45. The method according to claim 43, wherein the room, space or defined environment is selected from the group consisting of a commercial kitchen, a medical facility, an acute care area, an operating room, a medical equipment storage cabinet, a clean room, a bathroom, a waiting room, a food production area, a food processing area, a nursery home, a car, a bus, a trailer, a rail car, an airplane, a ship, a boat, a grocery store display case, a deli counter, a fish display case, a poultry display case, a floral display case, a refrigerated display case, a non-refrigerated display case, and a conveyor belt.

46. A method for manufacturing the UV device of claim 1, the method comprising the steps of:

(a) attaching the first germicidal UV light source to the frame;

(b) operatively connecting the cable to the control box and to the first germicidal UV light source; and

(c) attaching the means for operatively attaching the UV device to a container, room, space or defined environment.

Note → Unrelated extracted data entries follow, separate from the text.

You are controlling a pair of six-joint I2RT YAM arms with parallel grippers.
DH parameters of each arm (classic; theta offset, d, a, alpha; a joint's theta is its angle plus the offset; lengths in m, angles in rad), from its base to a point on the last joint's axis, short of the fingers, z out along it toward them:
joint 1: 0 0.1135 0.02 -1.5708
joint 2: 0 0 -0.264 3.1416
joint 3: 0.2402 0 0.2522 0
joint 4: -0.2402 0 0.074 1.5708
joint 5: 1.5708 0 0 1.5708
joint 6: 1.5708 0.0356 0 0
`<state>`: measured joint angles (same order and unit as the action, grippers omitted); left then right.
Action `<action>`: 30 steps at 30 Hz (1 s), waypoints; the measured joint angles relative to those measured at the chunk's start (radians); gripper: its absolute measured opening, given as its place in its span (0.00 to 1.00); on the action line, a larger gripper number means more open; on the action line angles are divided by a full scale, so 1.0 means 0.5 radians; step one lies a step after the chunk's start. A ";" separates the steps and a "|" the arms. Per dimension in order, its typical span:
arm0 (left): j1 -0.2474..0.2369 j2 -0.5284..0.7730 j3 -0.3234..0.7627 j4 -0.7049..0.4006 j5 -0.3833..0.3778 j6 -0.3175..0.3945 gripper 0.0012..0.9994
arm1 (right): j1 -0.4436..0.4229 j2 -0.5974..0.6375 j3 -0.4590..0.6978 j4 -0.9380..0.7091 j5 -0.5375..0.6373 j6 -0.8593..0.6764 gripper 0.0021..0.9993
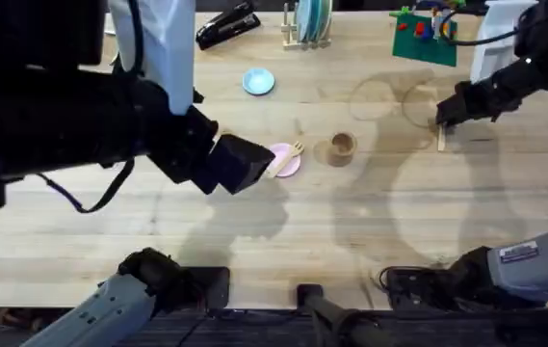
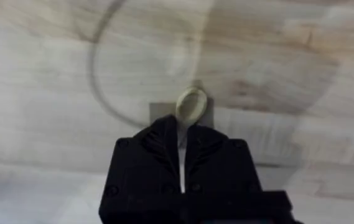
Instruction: Pick up a utensil and set it on the pink plate, then put the other utensil in the container.
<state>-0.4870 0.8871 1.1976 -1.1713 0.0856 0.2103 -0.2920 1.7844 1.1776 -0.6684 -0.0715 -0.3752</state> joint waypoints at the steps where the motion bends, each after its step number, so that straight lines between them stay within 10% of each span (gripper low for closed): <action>1: 0.000 0.000 0.000 0.000 -0.001 0.000 0.99 | 0.000 -0.018 -0.010 -0.017 0.000 0.000 0.03; 14: -0.001 0.000 0.000 0.000 -0.001 0.000 0.99 | 0.000 -0.699 -0.035 -0.130 -0.058 -0.003 0.03; 30: 0.000 0.000 0.000 0.000 0.000 0.000 0.99 | -0.025 -1.147 -0.035 -0.284 -0.825 -0.403 0.03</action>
<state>-0.4870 0.8871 1.1976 -1.1713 0.0855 0.2104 -0.3047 1.2107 1.1599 -0.8104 -0.4839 -0.5768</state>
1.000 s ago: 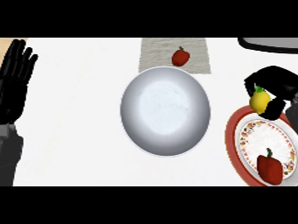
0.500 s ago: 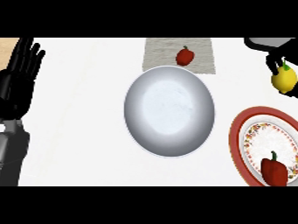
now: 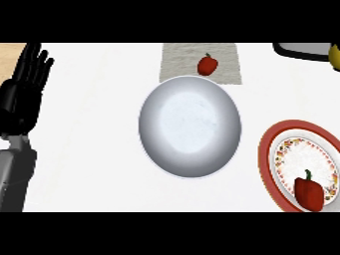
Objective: Pick the lemon from the plate and place it in the bowl
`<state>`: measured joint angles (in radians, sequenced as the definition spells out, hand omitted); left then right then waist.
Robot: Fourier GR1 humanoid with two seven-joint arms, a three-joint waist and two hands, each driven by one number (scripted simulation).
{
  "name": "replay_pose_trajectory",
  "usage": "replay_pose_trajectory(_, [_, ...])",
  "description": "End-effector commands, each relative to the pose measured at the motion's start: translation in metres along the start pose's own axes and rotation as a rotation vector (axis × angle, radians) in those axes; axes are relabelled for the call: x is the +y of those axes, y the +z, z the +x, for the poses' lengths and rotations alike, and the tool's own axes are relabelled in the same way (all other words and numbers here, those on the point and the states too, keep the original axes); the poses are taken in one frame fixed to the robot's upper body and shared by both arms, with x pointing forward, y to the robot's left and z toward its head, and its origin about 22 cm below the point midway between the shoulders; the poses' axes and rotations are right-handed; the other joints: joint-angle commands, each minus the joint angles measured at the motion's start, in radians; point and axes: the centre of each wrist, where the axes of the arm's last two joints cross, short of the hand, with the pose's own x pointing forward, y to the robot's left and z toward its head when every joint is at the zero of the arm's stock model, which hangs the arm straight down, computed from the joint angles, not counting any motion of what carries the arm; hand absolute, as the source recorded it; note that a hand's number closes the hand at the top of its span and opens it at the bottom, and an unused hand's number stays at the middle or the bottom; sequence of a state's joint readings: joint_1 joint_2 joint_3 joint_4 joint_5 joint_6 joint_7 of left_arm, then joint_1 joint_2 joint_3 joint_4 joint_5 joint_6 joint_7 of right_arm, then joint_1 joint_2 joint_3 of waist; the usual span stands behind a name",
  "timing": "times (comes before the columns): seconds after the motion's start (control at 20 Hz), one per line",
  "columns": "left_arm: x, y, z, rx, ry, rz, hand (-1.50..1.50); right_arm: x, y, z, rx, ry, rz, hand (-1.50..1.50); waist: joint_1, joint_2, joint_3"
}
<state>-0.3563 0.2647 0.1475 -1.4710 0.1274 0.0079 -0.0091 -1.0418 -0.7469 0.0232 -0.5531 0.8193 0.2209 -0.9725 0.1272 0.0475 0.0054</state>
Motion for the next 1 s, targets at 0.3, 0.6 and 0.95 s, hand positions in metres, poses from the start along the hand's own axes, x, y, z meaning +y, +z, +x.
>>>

47. A method for manufacturing the UV device of claim 8, the method comprising the steps of:

(a) attaching the first germicidal UV light source to the upper frame;

(b) attaching the second germicidal UV light source to the lower frame; and

(c) attaching the first hinge to the lower frame and to the upper frame thereby operatively connecting the lower frame to the upper frame so that the upper frame can be moved into a position ranging from about 0 degree to about 90 degrees with respect to the position of the lower frame.

48. The method according to claim 47, further comprising the step of:

(d) attaching a means for controlling or facilitating movement of the upper frame into a position ranging from about 0 degree to about 90 degrees with respect to the position of the lower frame.